As Bay Area Hospitals Consolidate, Will Costs Go Up or Down?

Save ArticleSave Article

Failed to save article

Please try again

This article is more than 7 years old.

The Bay Area's health care systems -- think Stanford, Sutter, John Muir and more -- are continuing to align and consolidate in different ways to expand across the region, a new analysis shows, and it's unclear if this will lead to lower or higher health care costs.

The report, from the Oakland-based California HealthCare Foundation (CHCF), serves as a summary of the transformation in the Bay Area's health care market over the last few years since the foundation's last report on the subject in 2012.

Maribeth Shannon, director at CHCF, referred to "an arms race."

"Providers see health plans consolidating and they want to have a similar level of leverage when they negotiate" with health insurers, she said. "The idea [is] that you have to be strong to get a good price in this market."

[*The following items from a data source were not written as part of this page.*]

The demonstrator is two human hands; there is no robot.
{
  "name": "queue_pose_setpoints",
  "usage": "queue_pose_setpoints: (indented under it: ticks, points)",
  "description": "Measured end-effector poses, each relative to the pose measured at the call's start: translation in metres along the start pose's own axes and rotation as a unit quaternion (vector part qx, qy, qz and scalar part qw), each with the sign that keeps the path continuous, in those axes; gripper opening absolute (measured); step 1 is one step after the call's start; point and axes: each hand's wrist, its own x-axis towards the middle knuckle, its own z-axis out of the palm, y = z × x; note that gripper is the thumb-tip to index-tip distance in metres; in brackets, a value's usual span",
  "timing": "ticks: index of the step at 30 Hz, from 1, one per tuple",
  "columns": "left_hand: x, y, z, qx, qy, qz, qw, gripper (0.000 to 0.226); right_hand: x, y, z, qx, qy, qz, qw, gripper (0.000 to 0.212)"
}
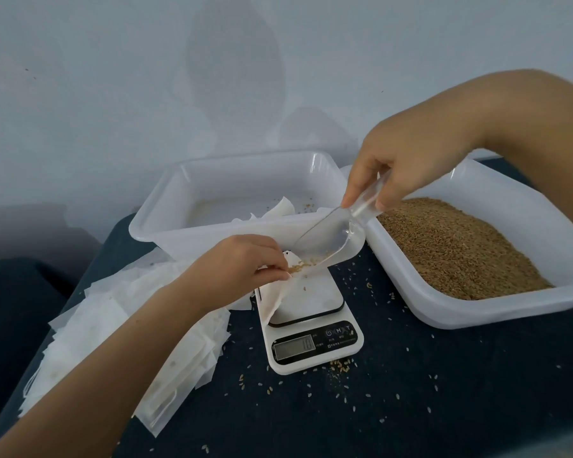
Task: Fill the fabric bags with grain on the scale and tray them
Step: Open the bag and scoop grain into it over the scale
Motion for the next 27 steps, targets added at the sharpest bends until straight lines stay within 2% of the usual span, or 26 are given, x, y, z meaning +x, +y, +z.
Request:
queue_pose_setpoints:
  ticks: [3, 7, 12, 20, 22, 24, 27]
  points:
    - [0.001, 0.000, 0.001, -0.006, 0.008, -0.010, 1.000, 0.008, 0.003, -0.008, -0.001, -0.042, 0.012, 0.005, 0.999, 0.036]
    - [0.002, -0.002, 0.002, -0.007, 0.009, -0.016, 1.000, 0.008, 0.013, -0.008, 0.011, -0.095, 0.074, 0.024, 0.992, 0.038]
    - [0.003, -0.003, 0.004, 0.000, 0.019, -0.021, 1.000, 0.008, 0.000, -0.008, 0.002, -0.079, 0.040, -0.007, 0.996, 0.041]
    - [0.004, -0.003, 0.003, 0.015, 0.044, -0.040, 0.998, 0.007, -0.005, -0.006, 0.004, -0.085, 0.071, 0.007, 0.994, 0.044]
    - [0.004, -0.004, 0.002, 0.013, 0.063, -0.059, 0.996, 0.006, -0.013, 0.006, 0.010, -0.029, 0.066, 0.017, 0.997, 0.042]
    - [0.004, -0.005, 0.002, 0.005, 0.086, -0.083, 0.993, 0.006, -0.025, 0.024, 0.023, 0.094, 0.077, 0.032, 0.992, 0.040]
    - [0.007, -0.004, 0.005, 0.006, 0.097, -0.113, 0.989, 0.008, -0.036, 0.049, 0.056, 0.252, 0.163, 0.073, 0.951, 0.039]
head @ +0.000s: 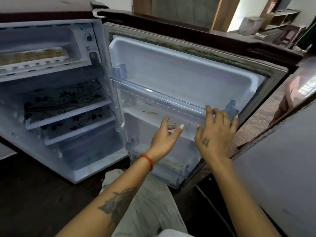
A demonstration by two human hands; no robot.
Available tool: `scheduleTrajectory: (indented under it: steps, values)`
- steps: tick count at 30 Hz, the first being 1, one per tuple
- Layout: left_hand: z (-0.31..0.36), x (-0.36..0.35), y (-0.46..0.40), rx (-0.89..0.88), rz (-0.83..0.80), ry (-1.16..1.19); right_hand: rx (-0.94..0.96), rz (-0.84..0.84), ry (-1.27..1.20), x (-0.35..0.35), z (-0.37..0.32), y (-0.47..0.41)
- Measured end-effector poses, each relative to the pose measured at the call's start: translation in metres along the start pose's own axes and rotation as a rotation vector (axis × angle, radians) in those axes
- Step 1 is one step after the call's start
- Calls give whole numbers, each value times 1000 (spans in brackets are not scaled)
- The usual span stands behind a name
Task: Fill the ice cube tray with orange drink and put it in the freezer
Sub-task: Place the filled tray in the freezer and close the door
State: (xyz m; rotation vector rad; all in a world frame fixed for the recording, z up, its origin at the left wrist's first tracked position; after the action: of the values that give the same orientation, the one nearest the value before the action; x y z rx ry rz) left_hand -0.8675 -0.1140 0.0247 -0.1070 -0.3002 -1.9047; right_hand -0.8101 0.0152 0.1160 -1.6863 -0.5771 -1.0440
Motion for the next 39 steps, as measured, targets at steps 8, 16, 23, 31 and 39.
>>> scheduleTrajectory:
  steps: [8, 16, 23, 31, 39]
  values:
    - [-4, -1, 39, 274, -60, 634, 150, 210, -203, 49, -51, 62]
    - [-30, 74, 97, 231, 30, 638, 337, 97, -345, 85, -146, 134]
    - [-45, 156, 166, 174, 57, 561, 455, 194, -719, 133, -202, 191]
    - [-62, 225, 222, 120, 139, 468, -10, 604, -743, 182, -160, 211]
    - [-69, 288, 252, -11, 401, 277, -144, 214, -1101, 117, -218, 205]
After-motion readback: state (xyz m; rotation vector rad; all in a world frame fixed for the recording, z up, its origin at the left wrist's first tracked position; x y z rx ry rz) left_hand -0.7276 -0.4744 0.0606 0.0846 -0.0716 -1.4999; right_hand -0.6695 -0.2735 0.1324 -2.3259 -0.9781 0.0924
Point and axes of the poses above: each hand's wrist, its own y-axis away from the middle knuckle, its own x-axis out of the back of the hand, z = x × y, the point moved 10 cm from there along -y, towards the middle knuckle, and after that the axes turned 4 degrees about z, right-handed, at the moved point
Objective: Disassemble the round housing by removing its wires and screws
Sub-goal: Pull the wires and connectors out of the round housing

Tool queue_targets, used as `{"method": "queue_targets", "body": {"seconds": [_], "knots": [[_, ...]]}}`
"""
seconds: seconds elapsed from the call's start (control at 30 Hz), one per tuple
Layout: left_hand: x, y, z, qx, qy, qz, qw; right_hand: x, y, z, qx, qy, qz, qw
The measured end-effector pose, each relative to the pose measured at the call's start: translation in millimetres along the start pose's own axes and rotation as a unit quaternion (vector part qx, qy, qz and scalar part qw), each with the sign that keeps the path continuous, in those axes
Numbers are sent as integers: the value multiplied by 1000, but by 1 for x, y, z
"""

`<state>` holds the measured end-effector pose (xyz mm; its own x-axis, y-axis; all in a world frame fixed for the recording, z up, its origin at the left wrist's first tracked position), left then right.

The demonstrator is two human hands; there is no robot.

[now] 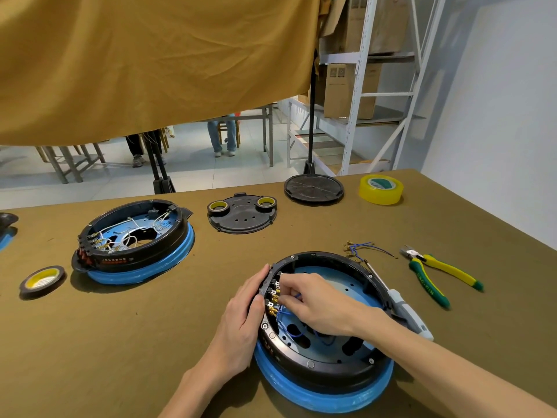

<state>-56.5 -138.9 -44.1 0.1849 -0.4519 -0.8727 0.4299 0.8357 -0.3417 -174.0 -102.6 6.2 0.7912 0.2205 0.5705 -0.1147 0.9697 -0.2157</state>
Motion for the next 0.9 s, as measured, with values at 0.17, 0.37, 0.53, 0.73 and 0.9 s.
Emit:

The analysis, conducted for the foundation by Mathematica Policy Research, called out three specific health system regionalization efforts and the different ways they were achieving their goals:

  • Stanford Health Care reached across San Francisco Bay to acquire ValleyCare, based in Pleasanton. The goal of such an expansion, the report says, is for Stanford "to support an expansion of its health plan."
  • UCSF and John Muir Health -- also on opposite sides of San Francisco Bay -- formed a partnership aimed at building a "network large enough to compete with systems like Kaiser and Sutter" throughout the Bay Area.
  • Sutter Health, meanwhile, is consolidating its own operations. The foundation's report cites multiple rounds of reorganization over the past few years, and says Sutter now is attempting to merge its three Bay Area foundations with the goal of extending the successful Palo Alto Medical Foundation model to other sites. But the analysts predict that will be a tall order, given the foundations'  different "histories and physician cultures."

And what of patients? Ha Tu, senior health researcher of Mathematica Policy Research and lead author of the study, predicts the increasing consolidation, "at least in the short term, will result in more provider competition and more choices for consumers, but over the longer term, it remains to be seen whether it's a sustainable thing."


Glenn Melnick, a health economist at USC, flatly rejects that the consolidation will ever benefit consumers.

"What's happening," he said, "is they're getting together to negotiate contracts, and that's it. I'm very cynical."

Northern California as a whole has long had higher health care prices than Southern California.  Melnick described "monstrous health care enterprises who are just building on existing market power to expand and protect it in the future."

Both the foundation's Shannon and lead author Tu stressed that future cost savings are unknown. While more consolidation can lead to higher prices, efficiencies can improve, Shannon said, but she added it's not clear now if those efficiencies would be robust enough to offset price hikes.

Tu pointed to a desire by many health systems to be more competitive against health giant Kaiser.

At both Sutter and UCSF/John Muir "they are very well aware they need to lower their cost structures significantly and do population health effectively," Tu said in reference to the push to move away from fee-for-service medicine, which can lead to unnecessary care and waste. "Whether they can do that is a big challenge and an open question."

In the report, analysts also looked at safety net providers and the challenge posed by increased demand as millions more Californians have coverage, in the wake of the full implementation of the Affordable Care Act. Just over one-third of Californians are now covered by Medi-Cal, and primary care providers are in short supply, the report said.

"The primary care physicians that are needed to serve that population just don't exist," Shannon said. "What we need are innovative ways of meeting the health care needs of that population."

Providing behavioral health care to patients in the face of expanded health insurance access and regulations requiring coverage "parity" -- that health insurers must provide equal coverage for mental health conditions -- is an "enormous problem," Shannon said, and many patients are facing long wait times to access care.

"It's a significant problem," she said, "and it's long been simmering, it's been below the surface for a long time, and now parity has brought it up to the top."